Iyaaa penelitianmu udah kelar? Bersyukur gih. tapi jangan lupa buat maju hasil ke dosen pembimbing ya. Kudu rajin. Katanny mau wisuda? Itu anak orang kapan mau dinikah kalo males revisi?

8. Sidang lagi, duh Tuhan

Iya selesai semua masih ada sidang hasil. Ini adalah final dari segala perjuanganmu. Setelah ini, kalo ada yang tanya kapan wisuda, jawab aja “sabtu kalo gak minggu”. Kamu bisa bernafas lega. Sedikit lagi perjuanganmu berakhir. Kamu bisa kasi undangan ke orang tuamu.

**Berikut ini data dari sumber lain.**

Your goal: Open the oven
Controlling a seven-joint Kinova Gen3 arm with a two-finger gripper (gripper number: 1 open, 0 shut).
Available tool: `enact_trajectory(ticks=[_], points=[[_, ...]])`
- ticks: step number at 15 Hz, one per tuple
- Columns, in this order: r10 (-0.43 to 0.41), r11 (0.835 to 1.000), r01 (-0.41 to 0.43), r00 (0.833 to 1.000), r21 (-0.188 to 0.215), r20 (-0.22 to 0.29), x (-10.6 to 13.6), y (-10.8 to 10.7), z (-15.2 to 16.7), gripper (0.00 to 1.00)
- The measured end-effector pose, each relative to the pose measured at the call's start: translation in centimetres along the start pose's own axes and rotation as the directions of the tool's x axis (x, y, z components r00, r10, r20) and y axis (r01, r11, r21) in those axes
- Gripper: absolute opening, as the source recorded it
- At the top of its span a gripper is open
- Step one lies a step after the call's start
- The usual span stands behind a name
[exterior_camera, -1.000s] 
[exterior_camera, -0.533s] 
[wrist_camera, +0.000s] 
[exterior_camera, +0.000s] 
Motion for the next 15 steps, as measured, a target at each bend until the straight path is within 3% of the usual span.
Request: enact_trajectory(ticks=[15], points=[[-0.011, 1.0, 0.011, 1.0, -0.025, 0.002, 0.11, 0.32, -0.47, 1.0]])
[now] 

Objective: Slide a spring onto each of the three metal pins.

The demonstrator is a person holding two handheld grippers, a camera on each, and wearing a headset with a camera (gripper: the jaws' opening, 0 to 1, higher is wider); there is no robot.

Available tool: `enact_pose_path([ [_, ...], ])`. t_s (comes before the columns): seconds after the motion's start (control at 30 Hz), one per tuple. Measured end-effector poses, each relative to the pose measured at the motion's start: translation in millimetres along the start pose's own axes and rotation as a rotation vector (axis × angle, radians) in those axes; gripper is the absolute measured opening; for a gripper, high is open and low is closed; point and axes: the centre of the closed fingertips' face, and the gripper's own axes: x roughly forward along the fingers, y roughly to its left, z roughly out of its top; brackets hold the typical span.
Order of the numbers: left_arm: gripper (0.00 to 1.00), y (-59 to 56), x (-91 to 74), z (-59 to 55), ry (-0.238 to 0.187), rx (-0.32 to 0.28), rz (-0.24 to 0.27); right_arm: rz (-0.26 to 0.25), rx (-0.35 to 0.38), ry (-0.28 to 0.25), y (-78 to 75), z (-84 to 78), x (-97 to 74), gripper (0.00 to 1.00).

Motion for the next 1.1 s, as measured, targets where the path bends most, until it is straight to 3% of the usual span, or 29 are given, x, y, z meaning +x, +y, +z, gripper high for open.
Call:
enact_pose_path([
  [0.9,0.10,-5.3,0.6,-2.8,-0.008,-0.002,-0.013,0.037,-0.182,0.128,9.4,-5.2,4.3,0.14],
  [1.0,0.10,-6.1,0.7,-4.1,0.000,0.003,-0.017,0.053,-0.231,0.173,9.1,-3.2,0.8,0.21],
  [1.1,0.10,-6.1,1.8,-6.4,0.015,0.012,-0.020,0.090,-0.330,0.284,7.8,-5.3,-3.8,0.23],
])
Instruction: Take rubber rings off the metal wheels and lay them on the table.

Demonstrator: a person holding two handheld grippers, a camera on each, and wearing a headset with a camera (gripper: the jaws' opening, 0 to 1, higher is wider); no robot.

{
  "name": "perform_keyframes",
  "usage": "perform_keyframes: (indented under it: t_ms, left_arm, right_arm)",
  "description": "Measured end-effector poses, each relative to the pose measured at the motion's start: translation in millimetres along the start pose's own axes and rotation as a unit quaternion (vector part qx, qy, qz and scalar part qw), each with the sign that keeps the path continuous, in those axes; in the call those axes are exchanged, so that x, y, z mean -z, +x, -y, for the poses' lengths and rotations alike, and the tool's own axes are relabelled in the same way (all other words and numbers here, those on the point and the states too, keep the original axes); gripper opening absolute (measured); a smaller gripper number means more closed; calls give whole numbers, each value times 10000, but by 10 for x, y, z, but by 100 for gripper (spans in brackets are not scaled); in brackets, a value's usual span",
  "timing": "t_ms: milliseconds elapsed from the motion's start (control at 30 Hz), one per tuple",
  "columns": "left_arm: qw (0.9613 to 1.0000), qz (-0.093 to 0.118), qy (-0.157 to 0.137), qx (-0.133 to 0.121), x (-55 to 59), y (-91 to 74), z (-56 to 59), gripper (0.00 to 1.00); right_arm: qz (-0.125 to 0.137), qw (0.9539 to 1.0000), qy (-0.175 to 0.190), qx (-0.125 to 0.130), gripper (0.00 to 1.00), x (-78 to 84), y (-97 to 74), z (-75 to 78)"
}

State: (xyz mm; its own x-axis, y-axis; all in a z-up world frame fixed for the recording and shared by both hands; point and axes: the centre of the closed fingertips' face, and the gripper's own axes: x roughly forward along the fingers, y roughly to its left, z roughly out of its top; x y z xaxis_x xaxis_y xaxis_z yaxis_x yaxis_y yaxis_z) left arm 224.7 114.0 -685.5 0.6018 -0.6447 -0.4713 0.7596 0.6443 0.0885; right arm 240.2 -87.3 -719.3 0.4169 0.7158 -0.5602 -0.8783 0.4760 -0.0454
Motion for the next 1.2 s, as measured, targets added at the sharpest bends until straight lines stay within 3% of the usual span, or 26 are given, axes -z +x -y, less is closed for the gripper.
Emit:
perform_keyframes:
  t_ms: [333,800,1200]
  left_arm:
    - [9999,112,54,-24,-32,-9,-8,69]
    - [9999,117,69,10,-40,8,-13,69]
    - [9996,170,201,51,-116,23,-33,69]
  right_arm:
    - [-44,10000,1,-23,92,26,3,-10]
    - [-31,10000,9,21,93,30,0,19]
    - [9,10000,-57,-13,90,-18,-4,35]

Yeee

9. WISUDAAAA

Akhirnya kamu bisa kasih undangan keorang tuamu. Undangan yang dinanti-nantikan mereka. Sebagai bukti bahwa anaknya sudah melaksanakan kewajiban belajar di perguruan tinggi dengan baik. Orang tua mana yang tidak bahagia anaknya wisuda. Perjuanganmu selama berbulan-bulan bahkan tahun itu menghasilkan sesuatu yang gak bisa kamu ucapkan. Alhamdulillah.

 

Jadi gimana? Mau nyerah gitu aja sama yang namanya skripsi cuma karena dosen susah ditemuin? Gak pengen gitu pake Toga trus foto sama keluarga? Hihihi. Makanya ayo semangat para pejuan skripsi.